## WORK TASK
Output each record below exactly. No images go in the copy.

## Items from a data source
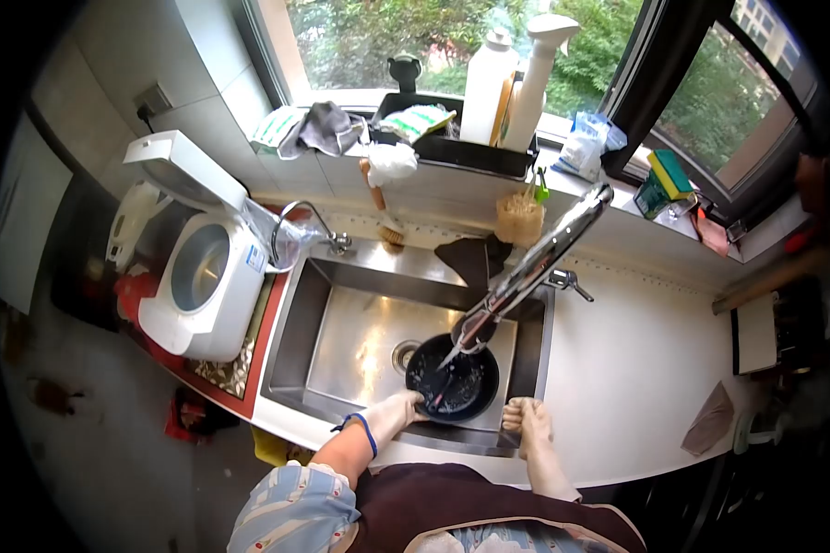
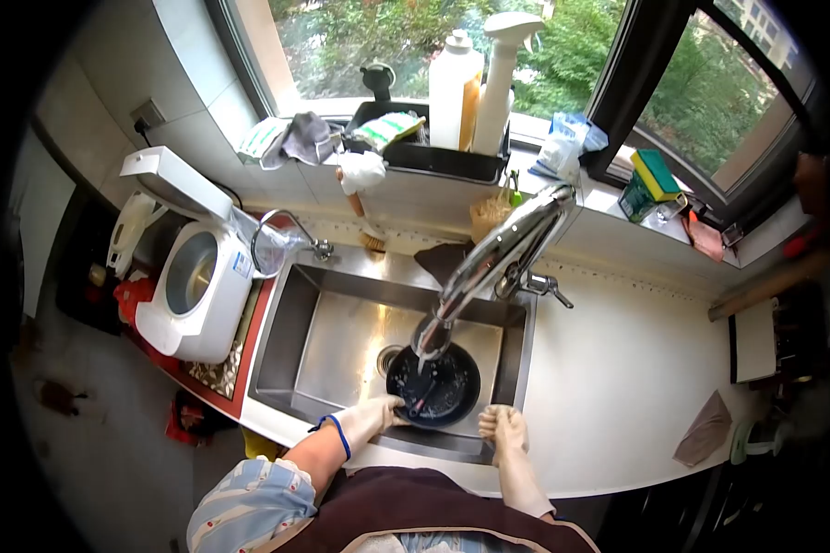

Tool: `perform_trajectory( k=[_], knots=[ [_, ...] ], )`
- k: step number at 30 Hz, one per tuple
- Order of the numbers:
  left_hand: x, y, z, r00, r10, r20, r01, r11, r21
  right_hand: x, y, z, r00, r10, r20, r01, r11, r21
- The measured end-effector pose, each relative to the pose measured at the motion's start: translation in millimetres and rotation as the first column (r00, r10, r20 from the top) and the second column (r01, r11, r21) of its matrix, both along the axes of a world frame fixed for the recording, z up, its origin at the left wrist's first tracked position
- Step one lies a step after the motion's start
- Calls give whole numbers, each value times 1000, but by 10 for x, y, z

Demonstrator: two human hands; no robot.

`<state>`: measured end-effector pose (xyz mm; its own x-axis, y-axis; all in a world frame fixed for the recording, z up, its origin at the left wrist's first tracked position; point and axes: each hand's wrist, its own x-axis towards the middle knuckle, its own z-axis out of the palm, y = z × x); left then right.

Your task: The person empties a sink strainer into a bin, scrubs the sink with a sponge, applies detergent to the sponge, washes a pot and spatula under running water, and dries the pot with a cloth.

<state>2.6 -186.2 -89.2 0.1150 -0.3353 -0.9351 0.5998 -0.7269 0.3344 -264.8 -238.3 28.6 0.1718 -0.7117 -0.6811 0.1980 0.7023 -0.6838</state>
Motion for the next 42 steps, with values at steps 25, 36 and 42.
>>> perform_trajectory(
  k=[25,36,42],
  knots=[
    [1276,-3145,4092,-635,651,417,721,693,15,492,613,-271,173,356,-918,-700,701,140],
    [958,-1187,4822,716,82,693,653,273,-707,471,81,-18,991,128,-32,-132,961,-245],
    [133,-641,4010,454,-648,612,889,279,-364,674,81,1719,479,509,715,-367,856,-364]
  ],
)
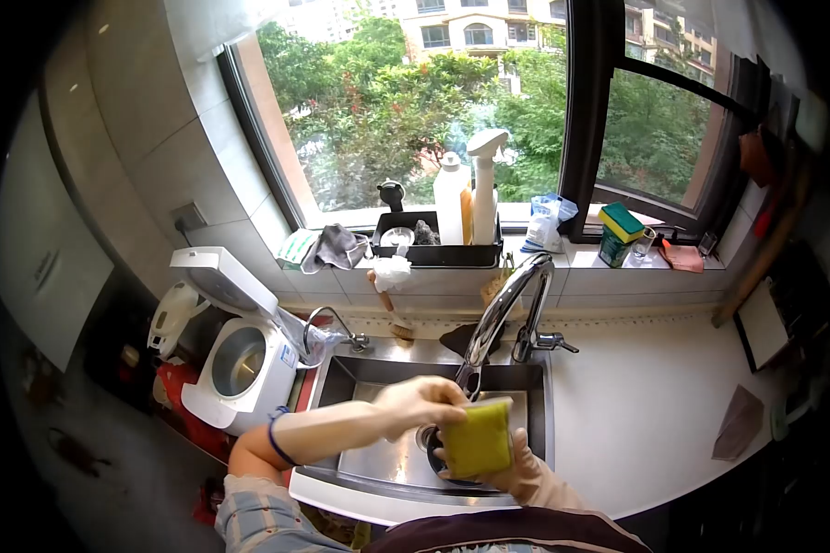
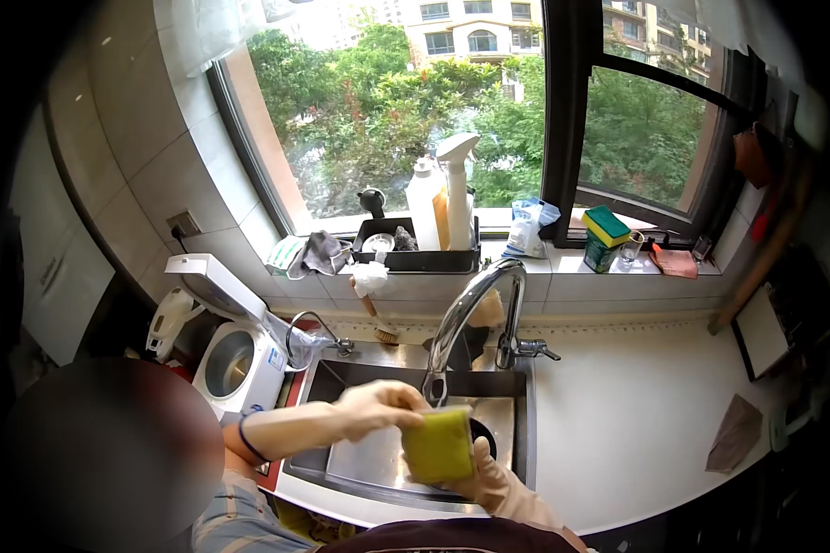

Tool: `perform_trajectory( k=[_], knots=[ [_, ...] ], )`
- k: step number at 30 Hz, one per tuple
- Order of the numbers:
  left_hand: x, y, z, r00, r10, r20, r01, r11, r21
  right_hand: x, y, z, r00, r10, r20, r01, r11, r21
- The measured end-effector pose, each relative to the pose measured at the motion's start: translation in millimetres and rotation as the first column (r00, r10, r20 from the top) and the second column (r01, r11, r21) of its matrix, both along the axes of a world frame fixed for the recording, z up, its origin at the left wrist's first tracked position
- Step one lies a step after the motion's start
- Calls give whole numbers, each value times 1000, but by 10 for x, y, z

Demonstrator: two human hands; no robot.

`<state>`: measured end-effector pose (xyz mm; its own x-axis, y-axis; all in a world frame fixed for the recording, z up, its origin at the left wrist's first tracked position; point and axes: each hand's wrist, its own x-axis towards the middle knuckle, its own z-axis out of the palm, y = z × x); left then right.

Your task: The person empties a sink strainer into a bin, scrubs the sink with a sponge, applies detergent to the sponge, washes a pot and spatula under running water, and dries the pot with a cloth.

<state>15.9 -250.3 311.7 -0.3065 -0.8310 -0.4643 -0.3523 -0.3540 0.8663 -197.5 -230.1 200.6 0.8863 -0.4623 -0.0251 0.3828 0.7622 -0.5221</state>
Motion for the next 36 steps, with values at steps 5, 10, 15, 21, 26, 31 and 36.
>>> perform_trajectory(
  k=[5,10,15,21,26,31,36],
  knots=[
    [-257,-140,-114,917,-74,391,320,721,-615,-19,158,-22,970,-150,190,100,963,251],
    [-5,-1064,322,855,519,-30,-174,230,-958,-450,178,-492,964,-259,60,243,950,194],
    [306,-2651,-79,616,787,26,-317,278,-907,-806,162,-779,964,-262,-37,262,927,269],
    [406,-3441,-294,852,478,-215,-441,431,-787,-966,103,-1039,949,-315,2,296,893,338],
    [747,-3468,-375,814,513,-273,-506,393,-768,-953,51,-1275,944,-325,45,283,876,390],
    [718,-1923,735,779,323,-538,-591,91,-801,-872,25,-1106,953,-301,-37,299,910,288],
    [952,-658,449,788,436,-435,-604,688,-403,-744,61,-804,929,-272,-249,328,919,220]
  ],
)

## OUTPUT
Tool: `perform_trajectory( k=[_], knots=[ [_, ...] ], )`
- k: step number at 30 Hz, one per tuple
- Order of the numbers:
  left_hand: x, y, z, r00, r10, r20, r01, r11, r21
  right_hand: x, y, z, r00, r10, r20, r01, r11, r21
- The measured end-effector pose, each relative to the pose measured at the motion's start: translation in millimetres and rotation as the first column (r00, r10, r20 from the top) and the second column (r01, r11, r21) of its matrix, both along the axes of a world frame fixed for the recording, z up, its origin at the left wrist's first tracked position
- Step one lies a step after the motion's start
- Calls give whole numbers, each value times 1000, but by 10 for x, y, z

Demonstrator: two human hands; no robot.

`<state>`: measured end-effector pose (xyz mm; its own x-axis, y-axis; all in a world frame fixed for the recording, z up, its origin at the left wrist's first tracked position; point and axes: each hand's wrist, its own x-axis towards the middle knuckle, its own z-axis out of the palm, y = z × x); left then right.

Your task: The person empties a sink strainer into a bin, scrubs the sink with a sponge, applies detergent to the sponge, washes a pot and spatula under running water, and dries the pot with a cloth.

<state>2.6 -186.2 -89.2 0.1150 -0.3353 -0.9351 0.5998 -0.7269 0.3344 -264.8 -238.3 28.6 0.1718 -0.7117 -0.6811 0.1980 0.7023 -0.6838</state>
Motion for the next 42 steps, with values at steps 25, 36 and 42.
>>> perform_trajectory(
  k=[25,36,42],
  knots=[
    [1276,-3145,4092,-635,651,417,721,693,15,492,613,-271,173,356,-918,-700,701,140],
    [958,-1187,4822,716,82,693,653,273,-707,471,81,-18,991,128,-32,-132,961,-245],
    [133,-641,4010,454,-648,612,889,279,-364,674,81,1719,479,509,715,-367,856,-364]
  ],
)

Tool: `perform_trajectory( k=[_], knots=[ [_, ...] ], )`
- k: step number at 30 Hz, one per tuple
- Order of the numbers:
  left_hand: x, y, z, r00, r10, r20, r01, r11, r21
  right_hand: x, y, z, r00, r10, r20, r01, r11, r21
- The measured end-effector pose, each relative to the pose measured at the motion's start: translation in millimetres and rotation as the first column (r00, r10, r20 from the top) and the second column (r01, r11, r21) of its matrix, both along the axes of a world frame fixed for the recording, z up, its origin at the left wrist's first tracked position
- Step one lies a step after the motion's start
- Calls give whole numbers, each value times 1000, but by 10 for x, y, z

Demonstrator: two human hands; no robot.

`<state>`: measured end-effector pose (xyz mm; its own x-axis, y-axis; all in a world frame fixed for the recording, z up, its origin at the left wrist's first tracked position; point and axes: each hand's wrist, its own x-axis towards the middle knuckle, its own z-axis out of the palm, y = z × x); left then right.

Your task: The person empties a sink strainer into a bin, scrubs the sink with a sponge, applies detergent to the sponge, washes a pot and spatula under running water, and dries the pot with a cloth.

<state>15.9 -250.3 311.7 -0.3065 -0.8310 -0.4643 -0.3523 -0.3540 0.8663 -197.5 -230.1 200.6 0.8863 -0.4623 -0.0251 0.3828 0.7622 -0.5221</state>
Motion for the next 36 steps, with values at steps 5, 10, 15, 21, 26, 31 and 36.
>>> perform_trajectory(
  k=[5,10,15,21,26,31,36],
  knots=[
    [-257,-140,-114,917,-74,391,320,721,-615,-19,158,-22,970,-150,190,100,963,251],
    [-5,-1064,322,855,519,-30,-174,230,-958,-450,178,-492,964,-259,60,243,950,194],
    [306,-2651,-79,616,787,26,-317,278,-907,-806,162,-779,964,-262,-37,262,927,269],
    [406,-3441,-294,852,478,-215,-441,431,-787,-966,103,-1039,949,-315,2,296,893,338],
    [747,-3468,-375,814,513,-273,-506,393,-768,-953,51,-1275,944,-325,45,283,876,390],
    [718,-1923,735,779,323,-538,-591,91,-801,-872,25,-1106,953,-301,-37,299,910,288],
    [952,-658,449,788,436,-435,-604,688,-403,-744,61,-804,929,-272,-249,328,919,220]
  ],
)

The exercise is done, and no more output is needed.